Tutti green a parole, ma quando si tratta di mollare l’osso e la bistecca... panico paura. La carnazza piace, e pure tanto, con buona pace di animalisti, vegani e vegetariani che a gennaio si sono fatti il loro Veganuary per sentirsi forti e puri. Peccato che a febbraio siano già stati asfaltati dalla realtà: i colossi Nestlé e Unilever stanno mollando i loro marchi veggy, Garden Gourmet e The Vegetarian Butcher.
Morale della favola? Verde sì, ma più di rabbia che di convinzione.
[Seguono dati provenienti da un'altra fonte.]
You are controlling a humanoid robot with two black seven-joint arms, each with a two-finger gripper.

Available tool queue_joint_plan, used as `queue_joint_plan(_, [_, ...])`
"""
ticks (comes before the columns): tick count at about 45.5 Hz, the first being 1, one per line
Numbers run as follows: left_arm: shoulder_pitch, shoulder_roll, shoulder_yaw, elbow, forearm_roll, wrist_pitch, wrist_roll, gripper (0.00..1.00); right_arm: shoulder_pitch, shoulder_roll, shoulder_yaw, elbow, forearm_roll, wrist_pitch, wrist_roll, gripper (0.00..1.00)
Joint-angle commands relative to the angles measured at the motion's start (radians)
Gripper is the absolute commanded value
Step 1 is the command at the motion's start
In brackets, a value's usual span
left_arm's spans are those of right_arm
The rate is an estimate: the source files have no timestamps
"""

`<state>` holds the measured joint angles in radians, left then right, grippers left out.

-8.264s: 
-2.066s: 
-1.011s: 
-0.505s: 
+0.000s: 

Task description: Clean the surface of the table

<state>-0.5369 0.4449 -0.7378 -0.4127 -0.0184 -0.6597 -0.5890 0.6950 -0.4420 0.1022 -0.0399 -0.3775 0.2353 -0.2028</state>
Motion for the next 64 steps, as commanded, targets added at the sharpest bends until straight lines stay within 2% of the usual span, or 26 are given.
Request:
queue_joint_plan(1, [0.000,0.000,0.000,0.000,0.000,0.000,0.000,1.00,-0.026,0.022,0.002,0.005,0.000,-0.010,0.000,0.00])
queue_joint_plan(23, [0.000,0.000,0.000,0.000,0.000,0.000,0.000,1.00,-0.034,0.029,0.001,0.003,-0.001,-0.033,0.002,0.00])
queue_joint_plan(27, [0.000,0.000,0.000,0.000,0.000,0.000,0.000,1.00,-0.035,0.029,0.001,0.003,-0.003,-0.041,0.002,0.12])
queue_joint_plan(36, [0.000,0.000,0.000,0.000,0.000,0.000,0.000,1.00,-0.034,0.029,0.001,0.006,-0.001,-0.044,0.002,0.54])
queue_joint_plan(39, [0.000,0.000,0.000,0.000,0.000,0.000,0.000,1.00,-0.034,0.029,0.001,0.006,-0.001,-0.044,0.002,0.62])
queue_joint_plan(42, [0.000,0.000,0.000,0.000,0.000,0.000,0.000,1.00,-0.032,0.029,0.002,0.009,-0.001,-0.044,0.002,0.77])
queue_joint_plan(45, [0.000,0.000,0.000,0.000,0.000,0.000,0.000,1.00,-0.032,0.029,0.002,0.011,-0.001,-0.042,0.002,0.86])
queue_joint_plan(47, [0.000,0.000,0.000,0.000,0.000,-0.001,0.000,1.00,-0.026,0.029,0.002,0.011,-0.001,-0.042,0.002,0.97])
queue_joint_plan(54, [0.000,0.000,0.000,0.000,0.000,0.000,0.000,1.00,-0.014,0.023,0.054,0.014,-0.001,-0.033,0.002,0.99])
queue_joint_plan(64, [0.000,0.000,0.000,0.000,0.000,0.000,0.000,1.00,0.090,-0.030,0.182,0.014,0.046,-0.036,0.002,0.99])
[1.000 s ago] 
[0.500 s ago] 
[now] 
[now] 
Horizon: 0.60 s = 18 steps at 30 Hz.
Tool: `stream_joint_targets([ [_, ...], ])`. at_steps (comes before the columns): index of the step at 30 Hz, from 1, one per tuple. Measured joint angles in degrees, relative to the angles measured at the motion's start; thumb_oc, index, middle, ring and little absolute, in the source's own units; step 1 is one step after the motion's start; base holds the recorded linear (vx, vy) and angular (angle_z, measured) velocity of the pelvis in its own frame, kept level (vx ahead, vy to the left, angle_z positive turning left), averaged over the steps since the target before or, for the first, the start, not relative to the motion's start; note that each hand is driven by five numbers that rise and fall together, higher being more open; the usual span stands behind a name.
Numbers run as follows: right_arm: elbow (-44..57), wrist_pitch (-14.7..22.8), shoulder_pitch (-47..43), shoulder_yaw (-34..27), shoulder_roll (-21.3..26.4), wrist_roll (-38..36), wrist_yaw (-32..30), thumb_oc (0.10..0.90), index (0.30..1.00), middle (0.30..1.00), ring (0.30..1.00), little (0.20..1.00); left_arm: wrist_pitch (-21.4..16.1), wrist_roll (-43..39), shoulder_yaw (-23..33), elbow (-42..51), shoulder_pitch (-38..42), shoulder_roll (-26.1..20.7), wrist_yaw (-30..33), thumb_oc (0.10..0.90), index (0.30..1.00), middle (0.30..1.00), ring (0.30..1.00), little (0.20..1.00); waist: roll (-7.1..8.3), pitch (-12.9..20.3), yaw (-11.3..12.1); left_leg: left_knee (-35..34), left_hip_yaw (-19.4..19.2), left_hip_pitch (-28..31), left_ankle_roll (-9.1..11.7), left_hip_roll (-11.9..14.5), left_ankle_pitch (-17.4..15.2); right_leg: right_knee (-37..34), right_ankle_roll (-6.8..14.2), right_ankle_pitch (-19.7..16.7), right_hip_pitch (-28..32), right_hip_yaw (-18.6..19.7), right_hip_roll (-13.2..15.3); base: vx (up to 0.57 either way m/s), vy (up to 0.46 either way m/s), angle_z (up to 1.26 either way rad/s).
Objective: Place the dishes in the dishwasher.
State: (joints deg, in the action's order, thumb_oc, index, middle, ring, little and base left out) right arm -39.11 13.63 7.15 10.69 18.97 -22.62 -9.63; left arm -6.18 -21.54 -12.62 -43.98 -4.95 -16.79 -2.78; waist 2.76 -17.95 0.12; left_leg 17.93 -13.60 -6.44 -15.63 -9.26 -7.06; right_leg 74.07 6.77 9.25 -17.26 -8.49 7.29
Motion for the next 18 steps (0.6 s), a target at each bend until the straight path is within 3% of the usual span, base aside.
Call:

Dopo aver tirato una riga sotto i conti, le multinazionali si sono accorte che il business del vegetale non sta ingrassando come speravano. E quando i numeri non tornano, si cambia rotta. Secondo Dissapore, che cita Reuters, Unilever sta cercando di sbolognare il suo marchio vegetariano dopo appena 6-7 anni di gestione. Il motivo? "Genera solo"—e qui le virgolette sono nostre—50 milioni di euro di vendite annuali ed è comunque in perdita. Ma non è che vendere il pacchetto sia tanto più semplice che far funzionare il business: trovare un acquirente con voglia di investire nel settore pare difficile quanto convincere un milanese a rinunciare all’aperitivo.
Stessa musica per Nestlé, il cui amministratore delegato ha dovuto ammettere, con buona dose di rassegnazione, che il mercato non è ancora così green come avevano sperato. E il problema non è solo loro. Anche i pionieri della carne-non-carne, Beyond Meat e Impossible Foods, hanno visto scemare l'entusiasmo iniziale, con azioni che sono precipitate peggio di un falco su un filetto di manzo.
Il paradosso? La carne veggy costa più di quella vera. E se già ci scoccia pagare 2 euro in più per il latte d’avena al bar, figurarsi sganciare il doppio per un burger ai piselli. O ai ceci. O di soia. O quel che l'è. Non proprio un bene di lusso, ma neanche roba per tutti: più che una prateria, il mercato plant-based pare un orticello, e pure spelacchiato. Purtroppo eh.
E come se non bastasse, ci si mette pure la politica. Il nuovo segretario della salute americano, Robert Kennedy Jr, ha pensato bene di bollarli come prodotti “ultra processati”. Non proprio una marchetta pubblicitaria.